Juste avant la flamboyante, jubilatoire et roborative prestation des heavy rockers néo-nélandais de
The Datsuns au Nouveau Casino à Paris, le 1er août 2011 pour le festival
Colors Music Estival, on pouvait lire des commentaires de ce type sur les réseaux sociaux :
" C'est fini les Datsuns ! ", réponse :
" C'est toi qui est fini ! " Verdict post concert ? Après avoir pris une nouvelle fois en pleine tronche les tubesques titres de hard rock mâtinés de rock garage du quatuor venu des antipodes, force est de constater que la carrière des
Datsuns n'en est pas encore à son crépuscule... Certes le buzz n'est plus là (c'est aussi bien, les hipsters têtes à claques sont partis), certes le combo peine désormais à atteindre sur album le niveau d'excellence global de son
remarquable premier effort paru en 2002, mais il n'en demeure pas moins que la troupe ferraille toujours aussi sévèrement en live et n'omet pas de placer sur ses disques (le prochain est visiblement dans les tuyaux) un quota plus que correct de morceaux hyper marquants...
Non, les
Datsuns ne sont pas finis, et ce concert méchamment bien envoyé au Nouveau Casino devant un public nombreux et disparate (placides mais ravis vieux rockers en jean's, jeunes gens énervés bien décidés à se faire éjecter de la scène à coups de pieds au cul... ) est là pour l'attester ! En utilisant leurs fameuses bottes secrètes – chanteur avec un larynx en acier trempé évoquant un jeune
Robert Plant en rut, rugissements sauvagement orgasmiques, rythmiques basse batterie en forme de rouleau compresseur, guitaristes riffant à tout va et faisant des solos ou gimmicks entêtants, énergie communicative et titres imparables -
Dolf de Borst, Ben Cole, Christian Livingstone et
Philip Somervell font mieux que faire le job ou assurer le minimum syndical. En plein milieu de l'été et en cours d'élaboration d'un nouvel album, ils donnent tout et même un peu plus !

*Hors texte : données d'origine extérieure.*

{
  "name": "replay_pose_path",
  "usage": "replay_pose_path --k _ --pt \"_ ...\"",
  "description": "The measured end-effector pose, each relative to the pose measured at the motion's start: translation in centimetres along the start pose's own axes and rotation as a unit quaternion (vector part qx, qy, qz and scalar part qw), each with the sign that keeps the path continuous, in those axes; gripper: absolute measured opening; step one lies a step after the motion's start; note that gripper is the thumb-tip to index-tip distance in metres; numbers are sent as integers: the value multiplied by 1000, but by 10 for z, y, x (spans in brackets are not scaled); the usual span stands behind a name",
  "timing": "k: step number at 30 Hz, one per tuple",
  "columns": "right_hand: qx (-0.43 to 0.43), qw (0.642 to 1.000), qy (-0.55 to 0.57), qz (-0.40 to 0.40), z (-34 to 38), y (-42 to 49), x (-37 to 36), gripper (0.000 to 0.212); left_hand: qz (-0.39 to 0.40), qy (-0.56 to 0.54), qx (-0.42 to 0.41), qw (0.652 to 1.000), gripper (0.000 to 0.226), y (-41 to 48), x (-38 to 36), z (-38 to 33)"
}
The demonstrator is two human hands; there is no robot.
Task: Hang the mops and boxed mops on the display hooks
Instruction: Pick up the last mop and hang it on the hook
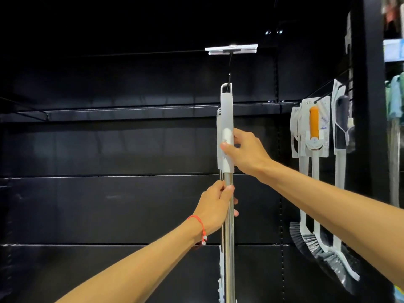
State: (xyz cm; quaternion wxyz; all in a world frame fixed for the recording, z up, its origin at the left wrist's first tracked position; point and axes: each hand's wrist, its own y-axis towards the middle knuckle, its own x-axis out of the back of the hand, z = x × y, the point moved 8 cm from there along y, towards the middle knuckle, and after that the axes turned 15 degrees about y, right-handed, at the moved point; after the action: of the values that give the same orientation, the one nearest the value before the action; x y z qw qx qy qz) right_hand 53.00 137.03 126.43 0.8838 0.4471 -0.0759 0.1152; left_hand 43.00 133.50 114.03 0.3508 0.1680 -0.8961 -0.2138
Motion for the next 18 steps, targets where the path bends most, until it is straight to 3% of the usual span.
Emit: replay_pose_path --k 8,18 --pt "24 995 -32 -89 -29 6 1 42 -63 -3 19 998 26 34 -9 38" --pt "0 994 -60 -94 -95 59 -12 32 -102 19 22 994 22 98 -13 75"
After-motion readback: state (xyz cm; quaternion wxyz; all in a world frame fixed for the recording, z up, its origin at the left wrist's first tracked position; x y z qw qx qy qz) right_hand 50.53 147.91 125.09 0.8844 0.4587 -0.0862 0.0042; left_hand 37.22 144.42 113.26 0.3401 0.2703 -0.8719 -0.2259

Les titres sont servis très chaud, avec le sourire, l'envie d'en découdre et une passion quasi palpable... Et même si les compositions du premier opus sont au dessus du lot (
Harmonic Generator, What Would I Know, Sittin Pretty, Motherfucker from Hell, jam finale psyché blues heavy sexuelle sur
Freeze Sucker... ), le reste de la set list n'est pas mal non plus (cf
Hey! Paranoid People! (What's In Your Head?), Maximum Heartbreak, So Long... ) ! A part un flottement dû à un problème de basse, un nouveau morceau un peu approximatif et une ou deux intros un peu mollassonnes, c'est bel et bien le paradis du heavy rock sur terre, une sorte de tentative réussie de propulser
Led Zeppelin, Deep Purple et
Black Sabbath dans le 21ème siècle, à déconseiller absolument aux chochottes prenant trop au pied de la lettre la soi disant magique revue pop moderne. Les
Datsuns sont conscients d'être, sans doute pour toujours, des seconds couteaux du rock burné mais les étincelles qu'ils provoquent immanquablement quand ils sont ensemble sur la scène d'un club sont foutrement exitantes.
Liens :
www.thedatsuns.com,
www.facebook.com/pages/The-Datsuns,
www.nouveaucasino.net...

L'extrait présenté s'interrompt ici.